- To do
Beginning with the first line below, please restate each line exactly, down to and including the line containing "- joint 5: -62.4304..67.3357".

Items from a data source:
• • • • • • •
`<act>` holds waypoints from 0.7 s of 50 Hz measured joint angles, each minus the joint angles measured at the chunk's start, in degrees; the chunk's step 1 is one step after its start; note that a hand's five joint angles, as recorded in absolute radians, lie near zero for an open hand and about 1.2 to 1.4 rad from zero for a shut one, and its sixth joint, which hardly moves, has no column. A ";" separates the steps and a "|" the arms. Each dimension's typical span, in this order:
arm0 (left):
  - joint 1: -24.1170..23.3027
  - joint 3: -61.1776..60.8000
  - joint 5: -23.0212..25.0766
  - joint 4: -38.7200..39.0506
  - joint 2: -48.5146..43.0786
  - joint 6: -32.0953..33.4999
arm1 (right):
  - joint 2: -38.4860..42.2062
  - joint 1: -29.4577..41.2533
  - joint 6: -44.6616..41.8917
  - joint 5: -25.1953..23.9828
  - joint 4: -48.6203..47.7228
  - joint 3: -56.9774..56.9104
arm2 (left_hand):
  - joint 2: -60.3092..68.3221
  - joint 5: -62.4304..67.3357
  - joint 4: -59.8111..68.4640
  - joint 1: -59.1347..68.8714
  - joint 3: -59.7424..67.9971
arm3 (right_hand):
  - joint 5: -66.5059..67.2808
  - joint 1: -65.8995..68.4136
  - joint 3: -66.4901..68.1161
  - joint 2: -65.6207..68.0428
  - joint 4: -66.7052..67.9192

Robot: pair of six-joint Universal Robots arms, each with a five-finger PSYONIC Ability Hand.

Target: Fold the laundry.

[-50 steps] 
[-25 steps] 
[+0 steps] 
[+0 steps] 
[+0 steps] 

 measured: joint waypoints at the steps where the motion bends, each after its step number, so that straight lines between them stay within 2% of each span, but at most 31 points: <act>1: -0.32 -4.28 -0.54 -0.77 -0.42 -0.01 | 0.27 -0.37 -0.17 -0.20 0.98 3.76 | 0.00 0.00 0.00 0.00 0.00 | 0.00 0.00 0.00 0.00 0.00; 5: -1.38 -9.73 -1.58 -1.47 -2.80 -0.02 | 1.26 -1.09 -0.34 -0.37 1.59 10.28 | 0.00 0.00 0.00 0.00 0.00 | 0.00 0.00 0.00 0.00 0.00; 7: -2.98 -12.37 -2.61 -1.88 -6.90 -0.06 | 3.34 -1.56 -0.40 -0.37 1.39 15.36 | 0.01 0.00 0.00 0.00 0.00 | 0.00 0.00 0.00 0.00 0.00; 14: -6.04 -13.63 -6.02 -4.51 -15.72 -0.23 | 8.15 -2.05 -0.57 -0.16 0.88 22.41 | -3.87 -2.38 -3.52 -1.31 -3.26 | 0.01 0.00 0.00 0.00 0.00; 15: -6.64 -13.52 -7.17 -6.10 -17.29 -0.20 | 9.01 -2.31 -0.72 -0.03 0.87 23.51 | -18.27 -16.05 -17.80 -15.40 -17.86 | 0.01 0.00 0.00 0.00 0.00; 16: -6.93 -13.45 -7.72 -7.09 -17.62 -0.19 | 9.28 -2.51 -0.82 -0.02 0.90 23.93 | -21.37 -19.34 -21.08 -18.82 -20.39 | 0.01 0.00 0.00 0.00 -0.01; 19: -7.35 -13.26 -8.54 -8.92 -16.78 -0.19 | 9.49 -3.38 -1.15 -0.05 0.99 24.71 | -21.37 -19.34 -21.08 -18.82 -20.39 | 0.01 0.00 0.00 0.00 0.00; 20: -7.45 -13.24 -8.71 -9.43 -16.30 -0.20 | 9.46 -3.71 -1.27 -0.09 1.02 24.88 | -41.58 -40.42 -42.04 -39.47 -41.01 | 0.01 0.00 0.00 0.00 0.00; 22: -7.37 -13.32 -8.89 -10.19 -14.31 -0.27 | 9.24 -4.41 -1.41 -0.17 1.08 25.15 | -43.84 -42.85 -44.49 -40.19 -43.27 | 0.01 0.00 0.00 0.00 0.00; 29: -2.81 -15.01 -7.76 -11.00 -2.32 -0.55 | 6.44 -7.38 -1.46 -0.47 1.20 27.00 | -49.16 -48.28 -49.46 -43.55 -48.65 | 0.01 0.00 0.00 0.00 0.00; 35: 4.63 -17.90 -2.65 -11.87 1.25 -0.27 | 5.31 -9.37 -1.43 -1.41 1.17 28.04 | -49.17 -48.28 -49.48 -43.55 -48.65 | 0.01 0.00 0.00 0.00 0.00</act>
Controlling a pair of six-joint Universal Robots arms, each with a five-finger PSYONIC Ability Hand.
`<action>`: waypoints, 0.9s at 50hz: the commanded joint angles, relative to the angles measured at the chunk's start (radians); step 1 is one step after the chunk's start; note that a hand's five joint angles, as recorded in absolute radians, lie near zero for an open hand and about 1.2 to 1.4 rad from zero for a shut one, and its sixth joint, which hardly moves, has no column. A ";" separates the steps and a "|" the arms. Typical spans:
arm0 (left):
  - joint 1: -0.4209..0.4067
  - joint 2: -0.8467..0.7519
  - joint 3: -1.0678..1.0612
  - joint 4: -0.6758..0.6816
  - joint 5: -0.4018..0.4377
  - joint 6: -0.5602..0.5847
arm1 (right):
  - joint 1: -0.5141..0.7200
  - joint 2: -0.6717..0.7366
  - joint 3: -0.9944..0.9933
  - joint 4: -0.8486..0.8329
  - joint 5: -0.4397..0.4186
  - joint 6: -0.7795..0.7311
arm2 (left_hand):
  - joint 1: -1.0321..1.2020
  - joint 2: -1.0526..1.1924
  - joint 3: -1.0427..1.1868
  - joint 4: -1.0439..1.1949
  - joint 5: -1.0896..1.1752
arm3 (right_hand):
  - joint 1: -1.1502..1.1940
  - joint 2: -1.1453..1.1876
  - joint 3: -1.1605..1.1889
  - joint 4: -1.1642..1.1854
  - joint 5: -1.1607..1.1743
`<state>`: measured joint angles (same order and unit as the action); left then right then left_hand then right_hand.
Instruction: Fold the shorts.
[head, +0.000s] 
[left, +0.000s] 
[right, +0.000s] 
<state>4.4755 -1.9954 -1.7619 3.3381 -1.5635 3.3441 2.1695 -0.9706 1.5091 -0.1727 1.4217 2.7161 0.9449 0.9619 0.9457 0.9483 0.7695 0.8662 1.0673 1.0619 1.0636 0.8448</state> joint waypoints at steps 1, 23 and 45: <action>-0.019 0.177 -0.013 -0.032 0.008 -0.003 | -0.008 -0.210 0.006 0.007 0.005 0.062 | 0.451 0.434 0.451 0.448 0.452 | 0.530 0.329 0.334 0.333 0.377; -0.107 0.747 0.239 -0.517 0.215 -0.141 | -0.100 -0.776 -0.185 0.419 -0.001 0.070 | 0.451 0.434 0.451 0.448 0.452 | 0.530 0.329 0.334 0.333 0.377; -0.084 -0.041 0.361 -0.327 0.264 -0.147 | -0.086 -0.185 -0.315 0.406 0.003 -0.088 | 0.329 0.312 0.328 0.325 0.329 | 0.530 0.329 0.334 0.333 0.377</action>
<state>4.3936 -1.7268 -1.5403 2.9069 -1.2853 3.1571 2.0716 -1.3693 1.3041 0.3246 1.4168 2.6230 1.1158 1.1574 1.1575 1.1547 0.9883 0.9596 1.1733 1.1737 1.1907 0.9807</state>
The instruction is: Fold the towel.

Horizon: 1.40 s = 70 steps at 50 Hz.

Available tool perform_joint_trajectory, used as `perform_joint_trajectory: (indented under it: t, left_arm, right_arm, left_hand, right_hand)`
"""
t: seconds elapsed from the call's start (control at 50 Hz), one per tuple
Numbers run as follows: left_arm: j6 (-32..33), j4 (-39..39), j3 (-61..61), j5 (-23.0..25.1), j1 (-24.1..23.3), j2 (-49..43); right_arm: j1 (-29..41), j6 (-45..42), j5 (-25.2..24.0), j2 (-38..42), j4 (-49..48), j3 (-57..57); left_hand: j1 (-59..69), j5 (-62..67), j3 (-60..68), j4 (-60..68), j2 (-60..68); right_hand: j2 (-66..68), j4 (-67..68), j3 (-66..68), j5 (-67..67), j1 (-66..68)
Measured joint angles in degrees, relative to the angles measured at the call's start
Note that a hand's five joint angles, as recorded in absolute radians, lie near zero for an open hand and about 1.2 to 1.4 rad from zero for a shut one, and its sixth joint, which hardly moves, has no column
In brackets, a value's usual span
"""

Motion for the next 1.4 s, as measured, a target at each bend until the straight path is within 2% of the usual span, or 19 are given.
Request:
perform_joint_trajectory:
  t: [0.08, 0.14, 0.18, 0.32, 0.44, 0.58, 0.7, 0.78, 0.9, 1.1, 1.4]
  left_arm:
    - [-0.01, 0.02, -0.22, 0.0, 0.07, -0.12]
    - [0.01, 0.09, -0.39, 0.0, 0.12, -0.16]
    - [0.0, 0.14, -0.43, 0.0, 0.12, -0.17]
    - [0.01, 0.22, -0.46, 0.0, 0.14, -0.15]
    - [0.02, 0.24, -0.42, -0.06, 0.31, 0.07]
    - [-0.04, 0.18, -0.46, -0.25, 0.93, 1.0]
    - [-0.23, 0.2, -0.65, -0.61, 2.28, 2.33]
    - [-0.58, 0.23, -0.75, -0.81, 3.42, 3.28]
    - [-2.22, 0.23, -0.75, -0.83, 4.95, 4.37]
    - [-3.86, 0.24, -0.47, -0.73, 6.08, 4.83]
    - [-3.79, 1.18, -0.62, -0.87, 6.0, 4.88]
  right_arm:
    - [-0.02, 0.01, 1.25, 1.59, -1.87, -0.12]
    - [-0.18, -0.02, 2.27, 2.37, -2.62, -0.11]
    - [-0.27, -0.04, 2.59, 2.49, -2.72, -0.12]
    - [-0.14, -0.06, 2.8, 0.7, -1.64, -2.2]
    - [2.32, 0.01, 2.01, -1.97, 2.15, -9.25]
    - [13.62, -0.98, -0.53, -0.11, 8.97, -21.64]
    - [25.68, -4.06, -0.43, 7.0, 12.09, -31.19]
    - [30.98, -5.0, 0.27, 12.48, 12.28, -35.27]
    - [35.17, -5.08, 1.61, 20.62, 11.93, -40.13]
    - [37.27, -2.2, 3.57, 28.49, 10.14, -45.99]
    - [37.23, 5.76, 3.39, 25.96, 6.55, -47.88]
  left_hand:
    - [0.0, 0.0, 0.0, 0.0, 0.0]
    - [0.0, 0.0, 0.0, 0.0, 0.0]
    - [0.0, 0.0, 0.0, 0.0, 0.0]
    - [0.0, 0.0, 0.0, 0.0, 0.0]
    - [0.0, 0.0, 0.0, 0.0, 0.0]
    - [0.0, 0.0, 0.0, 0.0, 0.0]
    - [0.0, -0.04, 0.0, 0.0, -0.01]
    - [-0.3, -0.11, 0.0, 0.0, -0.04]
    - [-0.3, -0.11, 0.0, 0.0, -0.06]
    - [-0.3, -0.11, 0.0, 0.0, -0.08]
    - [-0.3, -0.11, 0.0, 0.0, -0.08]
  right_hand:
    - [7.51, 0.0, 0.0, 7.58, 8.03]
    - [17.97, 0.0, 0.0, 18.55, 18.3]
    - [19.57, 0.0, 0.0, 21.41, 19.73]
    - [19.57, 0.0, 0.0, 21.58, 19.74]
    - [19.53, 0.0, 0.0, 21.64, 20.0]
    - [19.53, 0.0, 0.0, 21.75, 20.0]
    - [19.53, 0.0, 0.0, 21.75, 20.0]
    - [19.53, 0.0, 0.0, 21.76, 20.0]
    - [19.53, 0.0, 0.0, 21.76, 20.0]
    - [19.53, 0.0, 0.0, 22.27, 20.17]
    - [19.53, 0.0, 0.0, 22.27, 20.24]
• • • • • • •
- Result below
`<act>` holds waypoints from 0.7 s of 50 Hz measured joint angles, each minus the joint angles measured at the chunk's start, in degrees; the chunk's step 1 is one step after its start; note that a hand's five joint angles, as recorded in absolute radians, lie near zero for an open hand and about 1.2 to 1.4 rad from zero for a shut one, and its sixth joint, which hardly moves, has no column. A ";" separates the steps and a "|" the arms. Each dimension's typical span, in this order:
arm0 (left):
  - joint 1: -24.1170..23.3027
  - joint 3: -61.1776..60.8000
  - joint 5: -23.0212..25.0766
  - joint 4: -38.7200..39.0506
  - joint 2: -48.5146..43.0786
  - joint 6: -32.0953..33.4999
arm1 (right):
  - joint 2: -38.4860..42.2062
  - joint 1: -29.4577..41.2533
  - joint 6: -44.6616..41.8917
  - joint 5: -25.1953..23.9828
  - joint 4: -48.6203..47.7228
  - joint 3: -56.9774..56.9104
arm2 (left_hand):
  - joint 2: -60.3092..68.3221
  - joint 5: -62.4304..67.3357

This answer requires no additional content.